> _INSTRUCTIONS TO FOLLOW_
Your answer should be only the lines below from the one with "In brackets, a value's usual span" to the one with "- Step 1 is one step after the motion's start", repeated exactly, ends included.

> _EXCERPTED DATA_

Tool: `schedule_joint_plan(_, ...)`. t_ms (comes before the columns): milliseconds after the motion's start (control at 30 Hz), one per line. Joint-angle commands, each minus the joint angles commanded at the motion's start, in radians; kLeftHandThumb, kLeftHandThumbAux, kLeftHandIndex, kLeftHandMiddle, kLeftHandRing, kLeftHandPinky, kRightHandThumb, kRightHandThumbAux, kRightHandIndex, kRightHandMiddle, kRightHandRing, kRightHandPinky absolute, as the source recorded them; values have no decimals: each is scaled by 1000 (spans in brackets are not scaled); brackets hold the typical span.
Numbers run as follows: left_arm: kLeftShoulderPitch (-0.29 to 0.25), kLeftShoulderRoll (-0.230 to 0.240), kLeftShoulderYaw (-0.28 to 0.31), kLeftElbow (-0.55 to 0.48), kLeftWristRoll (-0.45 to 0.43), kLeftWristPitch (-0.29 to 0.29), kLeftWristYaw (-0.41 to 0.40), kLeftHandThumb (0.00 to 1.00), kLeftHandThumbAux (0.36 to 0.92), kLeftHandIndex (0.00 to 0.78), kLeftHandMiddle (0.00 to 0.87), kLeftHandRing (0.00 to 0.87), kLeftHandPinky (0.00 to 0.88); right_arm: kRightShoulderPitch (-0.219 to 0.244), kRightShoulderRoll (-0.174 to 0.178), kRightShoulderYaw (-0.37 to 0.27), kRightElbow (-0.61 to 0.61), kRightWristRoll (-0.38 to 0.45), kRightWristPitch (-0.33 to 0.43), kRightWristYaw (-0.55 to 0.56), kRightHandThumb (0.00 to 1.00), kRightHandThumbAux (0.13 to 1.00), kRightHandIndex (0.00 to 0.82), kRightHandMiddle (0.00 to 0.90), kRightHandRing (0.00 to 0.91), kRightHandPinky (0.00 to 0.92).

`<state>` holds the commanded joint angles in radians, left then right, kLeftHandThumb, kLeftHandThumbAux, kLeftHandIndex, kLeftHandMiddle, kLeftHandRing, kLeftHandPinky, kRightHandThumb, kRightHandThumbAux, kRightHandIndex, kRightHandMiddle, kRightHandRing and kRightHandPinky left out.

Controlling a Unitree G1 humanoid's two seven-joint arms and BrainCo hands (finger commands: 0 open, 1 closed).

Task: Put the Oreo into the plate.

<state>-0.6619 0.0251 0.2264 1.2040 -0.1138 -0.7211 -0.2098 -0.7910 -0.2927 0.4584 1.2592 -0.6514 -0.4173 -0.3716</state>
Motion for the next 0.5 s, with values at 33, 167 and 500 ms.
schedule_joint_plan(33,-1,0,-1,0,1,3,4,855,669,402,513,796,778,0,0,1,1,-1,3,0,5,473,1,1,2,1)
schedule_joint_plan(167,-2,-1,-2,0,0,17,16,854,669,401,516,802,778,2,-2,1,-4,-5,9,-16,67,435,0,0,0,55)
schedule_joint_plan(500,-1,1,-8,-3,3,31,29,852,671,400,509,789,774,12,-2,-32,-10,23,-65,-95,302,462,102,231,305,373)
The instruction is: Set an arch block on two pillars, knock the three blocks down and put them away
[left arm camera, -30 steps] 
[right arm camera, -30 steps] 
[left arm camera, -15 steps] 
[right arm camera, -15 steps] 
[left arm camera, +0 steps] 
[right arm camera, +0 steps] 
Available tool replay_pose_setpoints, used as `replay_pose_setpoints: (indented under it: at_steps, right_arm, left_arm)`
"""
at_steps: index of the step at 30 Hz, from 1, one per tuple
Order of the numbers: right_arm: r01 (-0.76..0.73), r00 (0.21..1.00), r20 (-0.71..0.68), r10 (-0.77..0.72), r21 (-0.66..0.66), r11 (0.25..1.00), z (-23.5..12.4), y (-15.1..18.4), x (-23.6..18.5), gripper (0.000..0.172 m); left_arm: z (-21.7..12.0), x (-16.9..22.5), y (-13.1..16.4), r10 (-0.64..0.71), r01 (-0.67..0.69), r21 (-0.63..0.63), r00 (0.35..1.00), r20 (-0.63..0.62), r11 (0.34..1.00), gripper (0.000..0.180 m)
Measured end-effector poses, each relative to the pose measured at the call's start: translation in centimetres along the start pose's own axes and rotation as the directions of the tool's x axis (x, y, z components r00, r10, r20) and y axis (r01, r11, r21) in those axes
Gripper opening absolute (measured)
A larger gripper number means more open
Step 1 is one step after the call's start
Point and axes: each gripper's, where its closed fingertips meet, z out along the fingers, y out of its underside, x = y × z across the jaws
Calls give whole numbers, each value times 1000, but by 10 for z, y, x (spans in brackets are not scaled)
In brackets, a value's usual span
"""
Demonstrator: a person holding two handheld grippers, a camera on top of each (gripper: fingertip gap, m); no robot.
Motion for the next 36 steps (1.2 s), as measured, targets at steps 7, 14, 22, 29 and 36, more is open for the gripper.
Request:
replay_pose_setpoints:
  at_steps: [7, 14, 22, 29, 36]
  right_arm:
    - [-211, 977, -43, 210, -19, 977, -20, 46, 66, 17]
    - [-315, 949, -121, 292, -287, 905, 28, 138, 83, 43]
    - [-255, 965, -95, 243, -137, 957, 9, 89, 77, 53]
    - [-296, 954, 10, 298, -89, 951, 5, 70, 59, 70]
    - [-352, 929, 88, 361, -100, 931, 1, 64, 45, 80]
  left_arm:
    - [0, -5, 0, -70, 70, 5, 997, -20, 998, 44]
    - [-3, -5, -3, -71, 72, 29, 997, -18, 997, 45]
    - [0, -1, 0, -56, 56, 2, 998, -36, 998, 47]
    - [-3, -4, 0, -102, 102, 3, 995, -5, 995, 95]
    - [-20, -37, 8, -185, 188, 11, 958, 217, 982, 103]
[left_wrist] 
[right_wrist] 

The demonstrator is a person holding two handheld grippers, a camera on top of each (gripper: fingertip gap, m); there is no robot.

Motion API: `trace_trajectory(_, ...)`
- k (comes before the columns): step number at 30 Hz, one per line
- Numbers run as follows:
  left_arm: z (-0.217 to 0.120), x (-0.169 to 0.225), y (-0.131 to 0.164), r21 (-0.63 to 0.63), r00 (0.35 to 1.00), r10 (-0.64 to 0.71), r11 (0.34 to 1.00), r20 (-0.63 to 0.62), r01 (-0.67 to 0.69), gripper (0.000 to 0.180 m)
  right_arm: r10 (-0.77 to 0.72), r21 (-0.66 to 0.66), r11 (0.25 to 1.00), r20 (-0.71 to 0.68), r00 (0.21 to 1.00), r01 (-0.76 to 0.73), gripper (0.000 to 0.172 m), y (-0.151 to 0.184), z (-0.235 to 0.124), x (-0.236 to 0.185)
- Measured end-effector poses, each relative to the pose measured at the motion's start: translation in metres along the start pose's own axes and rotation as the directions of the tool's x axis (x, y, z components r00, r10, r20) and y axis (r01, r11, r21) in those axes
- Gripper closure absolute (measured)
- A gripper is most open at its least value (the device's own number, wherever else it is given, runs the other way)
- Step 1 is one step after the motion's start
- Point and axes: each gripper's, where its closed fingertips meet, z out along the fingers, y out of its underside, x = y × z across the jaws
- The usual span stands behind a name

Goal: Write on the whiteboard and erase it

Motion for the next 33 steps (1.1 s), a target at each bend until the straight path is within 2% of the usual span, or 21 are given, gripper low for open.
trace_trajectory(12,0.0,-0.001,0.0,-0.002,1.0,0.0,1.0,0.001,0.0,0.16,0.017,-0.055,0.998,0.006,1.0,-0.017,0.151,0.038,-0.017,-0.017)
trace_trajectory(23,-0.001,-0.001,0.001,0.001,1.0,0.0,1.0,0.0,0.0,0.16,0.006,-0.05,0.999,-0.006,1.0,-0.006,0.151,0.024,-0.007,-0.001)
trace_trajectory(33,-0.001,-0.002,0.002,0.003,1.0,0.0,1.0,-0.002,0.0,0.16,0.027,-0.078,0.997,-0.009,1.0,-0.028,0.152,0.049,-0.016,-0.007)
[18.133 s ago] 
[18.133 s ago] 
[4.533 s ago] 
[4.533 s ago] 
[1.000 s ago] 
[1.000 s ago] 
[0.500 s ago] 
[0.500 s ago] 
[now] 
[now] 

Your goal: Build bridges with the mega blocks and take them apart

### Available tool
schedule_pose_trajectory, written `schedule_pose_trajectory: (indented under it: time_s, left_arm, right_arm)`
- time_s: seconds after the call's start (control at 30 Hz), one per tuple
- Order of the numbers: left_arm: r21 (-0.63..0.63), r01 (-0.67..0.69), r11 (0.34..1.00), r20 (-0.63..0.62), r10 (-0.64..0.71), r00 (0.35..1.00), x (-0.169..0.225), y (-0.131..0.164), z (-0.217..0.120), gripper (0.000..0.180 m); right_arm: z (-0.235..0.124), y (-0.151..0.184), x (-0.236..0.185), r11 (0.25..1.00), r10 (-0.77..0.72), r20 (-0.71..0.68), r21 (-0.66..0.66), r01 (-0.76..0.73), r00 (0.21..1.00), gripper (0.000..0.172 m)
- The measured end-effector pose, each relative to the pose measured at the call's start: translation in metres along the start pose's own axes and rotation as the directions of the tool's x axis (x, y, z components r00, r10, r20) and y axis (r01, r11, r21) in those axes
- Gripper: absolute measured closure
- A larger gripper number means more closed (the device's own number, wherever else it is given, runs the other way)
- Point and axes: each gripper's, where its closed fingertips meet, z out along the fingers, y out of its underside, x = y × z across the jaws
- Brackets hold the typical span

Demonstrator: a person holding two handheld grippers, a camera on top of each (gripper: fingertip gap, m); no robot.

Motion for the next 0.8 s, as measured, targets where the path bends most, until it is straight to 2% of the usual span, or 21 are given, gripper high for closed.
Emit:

> _ANSWER BELOW_
In brackets, a value's usual span
"""
Demonstrator: a person holding two handheld grippers, a camera on top of each (gripper: fingertip gap, m); no robot.
Motion for the next 36 steps (1.2 s), as measured, targets at steps 7, 14, 22, 29 and 36, more is open for the gripper.
Request:
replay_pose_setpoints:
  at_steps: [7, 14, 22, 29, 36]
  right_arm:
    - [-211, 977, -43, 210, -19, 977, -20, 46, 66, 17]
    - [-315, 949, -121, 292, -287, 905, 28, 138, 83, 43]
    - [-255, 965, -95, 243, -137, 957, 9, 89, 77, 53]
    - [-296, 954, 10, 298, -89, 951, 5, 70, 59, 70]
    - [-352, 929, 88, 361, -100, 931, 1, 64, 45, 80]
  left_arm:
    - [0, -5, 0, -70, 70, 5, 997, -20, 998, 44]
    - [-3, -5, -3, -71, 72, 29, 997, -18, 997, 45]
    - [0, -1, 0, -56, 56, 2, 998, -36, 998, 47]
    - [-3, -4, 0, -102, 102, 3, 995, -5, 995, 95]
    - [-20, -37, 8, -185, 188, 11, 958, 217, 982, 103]
[left_wrist] 
[right_wrist] 

The demonstrator is a person holding two handheld grippers, a camera on top of each (gripper: fingertip gap, m); there is no robot.

Motion API: `trace_trajectory(_, ...)`
- k (comes before the columns): step number at 30 Hz, one per line
- Numbers run as follows:
  left_arm: z (-0.217 to 0.120), x (-0.169 to 0.225), y (-0.131 to 0.164), r21 (-0.63 to 0.63), r00 (0.35 to 1.00), r10 (-0.64 to 0.71), r11 (0.34 to 1.00), r20 (-0.63 to 0.62), r01 (-0.67 to 0.69), gripper (0.000 to 0.180 m)
  right_arm: r10 (-0.77 to 0.72), r21 (-0.66 to 0.66), r11 (0.25 to 1.00), r20 (-0.71 to 0.68), r00 (0.21 to 1.00), r01 (-0.76 to 0.73), gripper (0.000 to 0.172 m), y (-0.151 to 0.184), z (-0.235 to 0.124), x (-0.236 to 0.185)
- Measured end-effector poses, each relative to the pose measured at the motion's start: translation in metres along the start pose's own axes and rotation as the directions of the tool's x axis (x, y, z components r00, r10, r20) and y axis (r01, r11, r21) in those axes
- Gripper closure absolute (measured)
- A gripper is most open at its least value (the device's own number, wherever else it is given, runs the other way)
- Step 1 is one step after the motion's start

The answer given above is the complete response.